**Aim of the task**: The answer should be each line of the records that contains the word "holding"; please copy them all.

**Record set**:
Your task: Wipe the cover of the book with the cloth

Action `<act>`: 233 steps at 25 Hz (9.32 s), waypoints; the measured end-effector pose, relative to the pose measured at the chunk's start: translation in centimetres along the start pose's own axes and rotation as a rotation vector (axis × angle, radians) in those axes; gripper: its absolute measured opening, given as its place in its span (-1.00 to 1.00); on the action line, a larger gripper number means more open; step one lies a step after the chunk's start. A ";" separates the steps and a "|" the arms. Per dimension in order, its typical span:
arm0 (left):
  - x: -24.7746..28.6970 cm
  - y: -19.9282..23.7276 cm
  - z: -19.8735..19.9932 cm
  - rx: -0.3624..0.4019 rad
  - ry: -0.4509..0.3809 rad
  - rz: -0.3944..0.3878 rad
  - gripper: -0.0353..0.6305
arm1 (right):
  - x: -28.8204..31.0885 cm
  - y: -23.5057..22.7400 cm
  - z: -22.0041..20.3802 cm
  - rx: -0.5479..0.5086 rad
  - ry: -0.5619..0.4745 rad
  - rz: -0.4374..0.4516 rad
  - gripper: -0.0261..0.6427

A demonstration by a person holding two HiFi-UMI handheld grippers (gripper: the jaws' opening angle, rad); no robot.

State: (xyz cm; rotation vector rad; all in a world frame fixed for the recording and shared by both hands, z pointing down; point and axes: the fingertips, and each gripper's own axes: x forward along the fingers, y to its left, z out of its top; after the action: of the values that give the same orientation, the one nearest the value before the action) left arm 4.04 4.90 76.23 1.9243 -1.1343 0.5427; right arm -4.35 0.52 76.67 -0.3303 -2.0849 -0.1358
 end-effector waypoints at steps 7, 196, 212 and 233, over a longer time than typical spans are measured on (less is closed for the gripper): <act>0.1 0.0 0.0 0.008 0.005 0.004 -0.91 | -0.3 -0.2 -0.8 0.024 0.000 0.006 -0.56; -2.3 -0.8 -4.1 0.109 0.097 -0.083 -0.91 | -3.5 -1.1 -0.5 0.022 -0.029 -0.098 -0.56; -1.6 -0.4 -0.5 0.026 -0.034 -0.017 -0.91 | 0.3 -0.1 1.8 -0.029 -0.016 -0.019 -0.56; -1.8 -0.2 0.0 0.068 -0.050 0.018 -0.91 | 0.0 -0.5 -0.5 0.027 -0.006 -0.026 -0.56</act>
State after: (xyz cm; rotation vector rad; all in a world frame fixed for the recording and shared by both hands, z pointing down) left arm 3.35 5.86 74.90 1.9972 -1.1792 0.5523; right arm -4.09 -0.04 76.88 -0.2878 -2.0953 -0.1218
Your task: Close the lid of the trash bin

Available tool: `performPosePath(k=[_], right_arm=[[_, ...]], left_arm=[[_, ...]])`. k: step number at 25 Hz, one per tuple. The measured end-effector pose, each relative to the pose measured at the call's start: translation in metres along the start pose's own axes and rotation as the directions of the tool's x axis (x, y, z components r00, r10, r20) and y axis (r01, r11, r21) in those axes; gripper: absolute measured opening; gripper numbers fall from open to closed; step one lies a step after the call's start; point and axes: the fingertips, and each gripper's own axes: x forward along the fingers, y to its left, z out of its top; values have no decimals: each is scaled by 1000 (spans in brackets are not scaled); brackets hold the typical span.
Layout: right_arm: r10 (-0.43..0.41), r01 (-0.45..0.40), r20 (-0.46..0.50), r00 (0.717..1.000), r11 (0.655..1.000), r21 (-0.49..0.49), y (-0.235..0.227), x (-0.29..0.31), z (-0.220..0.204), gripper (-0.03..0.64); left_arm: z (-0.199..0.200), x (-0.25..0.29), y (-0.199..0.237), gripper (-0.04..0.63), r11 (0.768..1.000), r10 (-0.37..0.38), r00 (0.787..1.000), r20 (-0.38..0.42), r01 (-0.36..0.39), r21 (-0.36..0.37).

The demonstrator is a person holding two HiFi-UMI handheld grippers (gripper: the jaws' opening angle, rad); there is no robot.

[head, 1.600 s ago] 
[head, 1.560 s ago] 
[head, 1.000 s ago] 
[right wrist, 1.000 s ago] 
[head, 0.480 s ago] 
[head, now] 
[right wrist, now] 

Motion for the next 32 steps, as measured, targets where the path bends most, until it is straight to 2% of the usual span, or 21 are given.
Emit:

**Exercise result**:
A demonstration by a person holding two HiFi-UMI handheld grippers (gripper: the jaws' opening angle, rad); no robot.
The demonstrator is a person holding two HiFi-UMI handheld grippers (gripper: the jaws' opening angle, rad); there is no robot.

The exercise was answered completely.